I guess I shouldn’t be surprised. There are only around six hundred students at Jackson Hole High School, so the odds are in favor of us having a class together. Tucker’s supposed to be in this class too, last time I checked.
Where the—heck is Tucker this morning? Come to think of it, I haven’t seen Wendy either.
“You going to come in?” Christian asks.
I slide into the seat next to him and rummage around in my bag for my notebook and a pen. I take a deep breath and let it out slowly, roll my head from one side to the other to try to release some of the tension in my neck.
“Long day already?” he asks.
“You have no idea.”
Right then, Tucker breezes in.
“I’ve been looking for you all day,” I say as he claims the desk on the other side of me. “Did you just get to school?”
“Yeah. Car trouble,” he says. “We have this old crap car that we use around the ranch, and it wouldn’t start this morning. If you thought my truck was junk, you should see this thing.”
“I never thought Bluebell was junk,” I tell him.
He clears his throat, smiles. “How about that? We’re in a class together, you and I, and I didn’t even have to bribe anybody this year.”
I laugh. “You bribed somebody last year?”
“Not officially,” Tucker admits. “I asked Mrs. Lowell, the lady in the office in charge of scheduling, real nice if she could get me into Brit. History. At the last minute, too, I mean like ten minutes before class started. I’m friends with her daughter, which helped.”
“But why . . . ?”
He laughs. “You’re cute when you’re slow.”
“Because of me? No way. You hated me. I was that yuppie California chick who insulted your truck.”
He grins. I shake my head in bewilderment.
“You’re crazy, you know that.”
“Aw, and here I thought I was being sweet and romantic and stuff.”
“Right. So, you’re friends with Mrs. Lowell’s daughter? What’s her name?” I ask with mock jealousy.
“Allison. She
’s a nice girl. She was one of the girls I took to prom last year.”
“Pretty?”
“Well, she’s got red hair. I kind of have a thing for red hair,” he says. I punch him lightly on the arm. “Hey. I kind of have a thing for tough girls, too.”

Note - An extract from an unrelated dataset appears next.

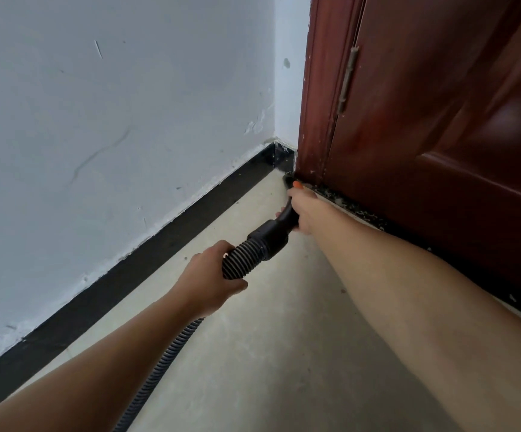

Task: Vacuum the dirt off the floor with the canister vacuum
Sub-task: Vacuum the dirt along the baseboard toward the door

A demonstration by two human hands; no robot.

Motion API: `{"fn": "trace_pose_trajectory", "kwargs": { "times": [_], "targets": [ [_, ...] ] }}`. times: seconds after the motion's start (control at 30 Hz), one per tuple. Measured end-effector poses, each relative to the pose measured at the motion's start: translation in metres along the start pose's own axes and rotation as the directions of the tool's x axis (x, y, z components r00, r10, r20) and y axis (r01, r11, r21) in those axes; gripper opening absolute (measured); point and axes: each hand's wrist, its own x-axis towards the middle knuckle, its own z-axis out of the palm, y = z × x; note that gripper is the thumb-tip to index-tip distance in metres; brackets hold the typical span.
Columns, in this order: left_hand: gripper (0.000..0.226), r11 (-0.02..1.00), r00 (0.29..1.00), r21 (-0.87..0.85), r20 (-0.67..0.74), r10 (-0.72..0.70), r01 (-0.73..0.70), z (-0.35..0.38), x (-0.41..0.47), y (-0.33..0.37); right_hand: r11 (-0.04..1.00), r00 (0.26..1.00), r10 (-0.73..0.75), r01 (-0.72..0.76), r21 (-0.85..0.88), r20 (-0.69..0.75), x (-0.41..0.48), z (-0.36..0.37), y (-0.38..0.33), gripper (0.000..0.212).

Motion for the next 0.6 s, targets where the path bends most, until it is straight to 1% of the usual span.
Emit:
{"fn": "trace_pose_trajectory", "kwargs": {
  "times": [0.2, 0.3, 0.4, 0.5, 0.57, 0.6],
  "targets": [
    [0.049, 0.995, 0.998, -0.089, -0.022, -0.052, 0.049, 0.0, 0.001, -0.013, 0.997, 0.999, -0.045, 0.044, -0.069, -0.004, 0.036, 0.032, -0.004, 0.04],
    [0.048, 0.996, 0.998, -0.077, -0.039, -0.048, 0.044, -0.004, 0.005, -0.019, 1.0, 1.0, -0.03, 0.03, -0.009, -0.004, 0.031, 0.033, -0.005, 0.039],
    [0.046, 0.999, 0.999, -0.044, 0.015, -0.032, 0.033, -0.008, 0.006, -0.023, 0.996, 0.999, -0.006, 0.01, 0.086, -0.04, 0.016, 0.02, 0.005, 0.04],
    [0.048, 1.0, 0.996, -0.003, 0.093, 0.013, -0.013, -0.006, 0.002, -0.019, 0.976, 0.994, 0.03, -0.006, 0.217, -0.106, 0.006, -0.005, 0.024, 0.026],
    [0.049, 0.998, 0.988, 0.02, 0.139, 0.061, -0.065, -0.002, -0.001, -0.012, 0.967, 0.99, 0.041, -0.005, 0.254, -0.134, 0.0, -0.023, 0.032, 0.013],
    [0.049, 0.995, 0.983, 0.028, 0.16, 0.086, -0.092, -0.001, -0.002, -0.008, 0.965, 0.987, 0.039, 0.002, 0.264, -0.153, -0.003, -0.031, 0.034, 0.01]
  ]
}}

I laugh again. That’s when I feel the surge of frustration, so strong it wipes the smile right off my face.
Christian.
This kind of thing’s been happening lately. Sometimes, usually when I least expect it, it’s as if I’m allowed access into other people’s heads. Like now, for instance, I can perceive Christian’s presence on the other side of me so keenly that it’s like he’s boring holes into me with his eyes. I don’t get what he’s thinking in words so much as what he feels—he notices how natural it is for me to fall into this easy conversation with Tucker. He wishes that I would joke around with him that way, that we could finally speak to each other, finally connect. He wants to make me laugh like that.
Knowing this, by the way, totally sucks. Mom calls it empathy, says that it’s a rare gift among angel-bloods. Rare gift, ha. I wonder if there’s a return policy.
Tucker looks over my shoulder and seems to notice Christian for the first time.
“How you doing, Chris? Have a nice summer?” he asks.
“Yeah, fantastic,” answers Christian, and his mind suddenly retreats from mine into a wave of forced indifference. “How about you?”
They stare at each other, one of those high-testosterone stares. “Amazing,” Tucker says. There’s a challenge in his voice. “Best summer of my life.”
I wonder if it’s too late to get out of this class.